At Ease

What’s this, that makes me laugh to trembles?
I feel it’s something I rarely know.
So often I exaggerate smiles;
Such a joy to just let go.

Something keeps me from connection;
A blame that only I can take.
I fear all I do is misdirection;
That everything I am is fake.

I’ve restrained myself without realizing,
Feeling some things just can’t be said;
Which seems to be most everything
That rolls around inside my head.

But how much worse to be stifled;
To feel always you’re alone.
How much worse to grow idled,
Detached from any life or home.

But to feel that you’re alive —
Even if you might just crash and burn?
I think I just might chance a dive,
If that’s something I can learn.

9 thoughts on “At Ease

    1. It’s fairly easy to get me to laugh, too. *Sincerely* is another matter, though. Rarely do I laugh sheerly because I’m well and truly tickled. And when I am, it’s usually over really weird things. Sometimes, it’s hardly anything at all; but, there I am, laughing to tears, while my siblings look on, amused at my reaction…

      Liked by 1 person

  1. Much like you, Rachel, I wonder at the odd things that make me laugh…

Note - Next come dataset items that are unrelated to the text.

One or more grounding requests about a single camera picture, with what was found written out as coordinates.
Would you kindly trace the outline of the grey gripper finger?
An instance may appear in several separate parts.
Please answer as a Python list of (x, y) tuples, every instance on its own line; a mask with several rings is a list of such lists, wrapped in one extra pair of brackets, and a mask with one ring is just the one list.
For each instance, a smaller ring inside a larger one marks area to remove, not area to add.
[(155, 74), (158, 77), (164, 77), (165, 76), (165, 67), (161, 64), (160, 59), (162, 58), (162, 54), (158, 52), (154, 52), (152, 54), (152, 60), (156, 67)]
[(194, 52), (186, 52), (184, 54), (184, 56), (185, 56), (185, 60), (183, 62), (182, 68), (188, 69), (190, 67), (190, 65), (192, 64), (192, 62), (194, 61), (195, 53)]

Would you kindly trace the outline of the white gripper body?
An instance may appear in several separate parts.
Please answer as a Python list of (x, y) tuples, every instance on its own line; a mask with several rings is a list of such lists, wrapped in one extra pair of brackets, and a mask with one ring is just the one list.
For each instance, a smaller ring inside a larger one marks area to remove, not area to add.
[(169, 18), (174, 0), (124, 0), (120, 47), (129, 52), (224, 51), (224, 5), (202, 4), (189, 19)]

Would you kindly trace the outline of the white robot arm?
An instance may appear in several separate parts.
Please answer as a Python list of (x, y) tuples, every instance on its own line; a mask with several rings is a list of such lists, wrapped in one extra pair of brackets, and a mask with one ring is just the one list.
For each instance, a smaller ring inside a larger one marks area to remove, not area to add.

    A couple years ago, a colleague from the adjoining cubicle, after saying nothing for two hours, popped up and announced, “Eli Wallach just died.”

    Just the look on his face, as though he expected me to do something about it (like what, “Arise, Eli Wallach”?) resulted in a poorly-concealed chortle.

    Which, of course, made him ask, “What, do you find this funny?”

    No, but the look on your face, and the total randomness of the observation, is truly hilarious.